(PROBLEM TO SOLVE): Please output the data below exactly as given, starting at its first line and stopping after the line that contains "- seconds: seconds".

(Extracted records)
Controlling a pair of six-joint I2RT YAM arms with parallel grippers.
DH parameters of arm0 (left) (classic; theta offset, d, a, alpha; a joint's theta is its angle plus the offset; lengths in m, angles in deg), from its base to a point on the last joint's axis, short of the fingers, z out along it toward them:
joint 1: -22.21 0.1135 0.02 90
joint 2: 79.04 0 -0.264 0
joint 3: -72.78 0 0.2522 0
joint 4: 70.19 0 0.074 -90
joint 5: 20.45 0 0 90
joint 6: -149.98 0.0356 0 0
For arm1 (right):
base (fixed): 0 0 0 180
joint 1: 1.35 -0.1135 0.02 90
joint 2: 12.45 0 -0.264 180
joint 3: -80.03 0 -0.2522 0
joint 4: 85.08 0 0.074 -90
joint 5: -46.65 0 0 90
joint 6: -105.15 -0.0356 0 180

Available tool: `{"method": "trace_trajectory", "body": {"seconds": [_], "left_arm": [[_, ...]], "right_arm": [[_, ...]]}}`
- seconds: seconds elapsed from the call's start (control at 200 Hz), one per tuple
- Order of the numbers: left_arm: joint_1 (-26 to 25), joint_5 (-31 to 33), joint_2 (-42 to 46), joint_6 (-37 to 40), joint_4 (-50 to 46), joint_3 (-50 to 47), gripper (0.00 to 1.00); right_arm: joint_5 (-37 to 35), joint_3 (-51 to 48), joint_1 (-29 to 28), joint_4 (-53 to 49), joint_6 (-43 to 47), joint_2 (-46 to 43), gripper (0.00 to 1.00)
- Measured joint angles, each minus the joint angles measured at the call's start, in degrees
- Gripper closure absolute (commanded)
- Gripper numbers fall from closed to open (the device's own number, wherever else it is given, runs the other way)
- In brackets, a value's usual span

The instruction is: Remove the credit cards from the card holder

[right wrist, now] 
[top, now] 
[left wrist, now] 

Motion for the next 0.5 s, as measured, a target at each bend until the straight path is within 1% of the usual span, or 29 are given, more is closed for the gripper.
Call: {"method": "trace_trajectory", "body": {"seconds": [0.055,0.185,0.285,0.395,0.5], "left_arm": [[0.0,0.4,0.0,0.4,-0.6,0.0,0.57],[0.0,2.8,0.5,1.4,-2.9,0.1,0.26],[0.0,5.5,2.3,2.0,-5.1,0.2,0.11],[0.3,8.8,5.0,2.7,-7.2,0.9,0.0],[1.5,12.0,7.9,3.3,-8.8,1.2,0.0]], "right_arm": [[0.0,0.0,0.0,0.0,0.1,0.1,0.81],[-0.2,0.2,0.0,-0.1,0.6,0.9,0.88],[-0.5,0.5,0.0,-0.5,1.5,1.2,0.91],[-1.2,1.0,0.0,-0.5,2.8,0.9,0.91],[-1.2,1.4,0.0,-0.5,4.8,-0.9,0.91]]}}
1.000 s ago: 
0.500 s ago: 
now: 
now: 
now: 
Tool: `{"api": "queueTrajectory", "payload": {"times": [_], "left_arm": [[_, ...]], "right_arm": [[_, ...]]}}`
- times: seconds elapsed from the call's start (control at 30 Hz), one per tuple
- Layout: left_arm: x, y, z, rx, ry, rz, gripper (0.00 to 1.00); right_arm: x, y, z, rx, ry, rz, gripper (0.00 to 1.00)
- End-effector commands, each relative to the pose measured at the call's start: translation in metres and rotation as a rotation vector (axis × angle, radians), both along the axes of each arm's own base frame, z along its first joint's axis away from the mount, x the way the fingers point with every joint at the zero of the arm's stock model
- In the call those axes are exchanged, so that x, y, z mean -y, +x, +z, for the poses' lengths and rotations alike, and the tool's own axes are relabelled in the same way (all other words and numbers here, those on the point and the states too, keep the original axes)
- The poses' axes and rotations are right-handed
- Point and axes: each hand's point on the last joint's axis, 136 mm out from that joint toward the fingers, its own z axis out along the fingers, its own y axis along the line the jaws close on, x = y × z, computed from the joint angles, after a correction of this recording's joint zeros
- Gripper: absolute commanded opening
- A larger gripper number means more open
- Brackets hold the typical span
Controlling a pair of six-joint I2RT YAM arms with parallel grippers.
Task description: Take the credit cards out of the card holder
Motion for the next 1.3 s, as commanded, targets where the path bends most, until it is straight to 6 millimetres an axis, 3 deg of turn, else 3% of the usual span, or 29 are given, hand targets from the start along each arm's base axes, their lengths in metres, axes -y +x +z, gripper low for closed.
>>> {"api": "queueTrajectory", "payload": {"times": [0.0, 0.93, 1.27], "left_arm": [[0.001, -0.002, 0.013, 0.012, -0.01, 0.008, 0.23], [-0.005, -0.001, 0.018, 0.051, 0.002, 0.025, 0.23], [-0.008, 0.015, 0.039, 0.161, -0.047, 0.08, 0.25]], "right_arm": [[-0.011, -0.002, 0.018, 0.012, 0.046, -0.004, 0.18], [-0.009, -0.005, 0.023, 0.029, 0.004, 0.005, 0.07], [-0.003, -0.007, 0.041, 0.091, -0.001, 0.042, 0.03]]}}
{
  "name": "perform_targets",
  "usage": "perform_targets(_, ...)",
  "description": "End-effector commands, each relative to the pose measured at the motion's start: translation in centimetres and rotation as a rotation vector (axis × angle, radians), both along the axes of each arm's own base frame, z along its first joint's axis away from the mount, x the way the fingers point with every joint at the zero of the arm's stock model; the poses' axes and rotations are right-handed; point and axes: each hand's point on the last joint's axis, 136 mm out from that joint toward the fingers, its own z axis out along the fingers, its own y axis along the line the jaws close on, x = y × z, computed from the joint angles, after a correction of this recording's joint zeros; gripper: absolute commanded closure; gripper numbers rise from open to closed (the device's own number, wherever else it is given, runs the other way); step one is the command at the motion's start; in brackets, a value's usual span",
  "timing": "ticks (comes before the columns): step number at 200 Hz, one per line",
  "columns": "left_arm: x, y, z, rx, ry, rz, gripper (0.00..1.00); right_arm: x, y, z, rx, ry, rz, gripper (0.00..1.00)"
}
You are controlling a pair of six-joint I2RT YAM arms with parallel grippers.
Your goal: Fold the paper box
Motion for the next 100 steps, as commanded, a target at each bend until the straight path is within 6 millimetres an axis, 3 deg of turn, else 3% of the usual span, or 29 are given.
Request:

(RESPONSE AREA):
Controlling a pair of six-joint I2RT YAM arms with parallel grippers.
DH parameters of arm0 (left) (classic; theta offset, d, a, alpha; a joint's theta is its angle plus the offset; lengths in m, angles in deg), from its base to a point on the last joint's axis, short of the fingers, z out along it toward them:
joint 1: -22.21 0.1135 0.02 90
joint 2: 79.04 0 -0.264 0
joint 3: -72.78 0 0.2522 0
joint 4: 70.19 0 0.074 -90
joint 5: 20.45 0 0 90
joint 6: -149.98 0.0356 0 0
For arm1 (right):
base (fixed): 0 0 0 180
joint 1: 1.35 -0.1135 0.02 90
joint 2: 12.45 0 -0.264 180
joint 3: -80.03 0 -0.2522 0
joint 4: 85.08 0 0.074 -90
joint 5: -46.65 0 0 90
joint 6: -105.15 -0.0356 0 180

Available tool: `{"method": "trace_trajectory", "body": {"seconds": [_], "left_arm": [[_, ...]], "right_arm": [[_, ...]]}}`
- seconds: seconds elapsed from the call's start (control at 200 Hz), one per tuple

The complete answer has now been given.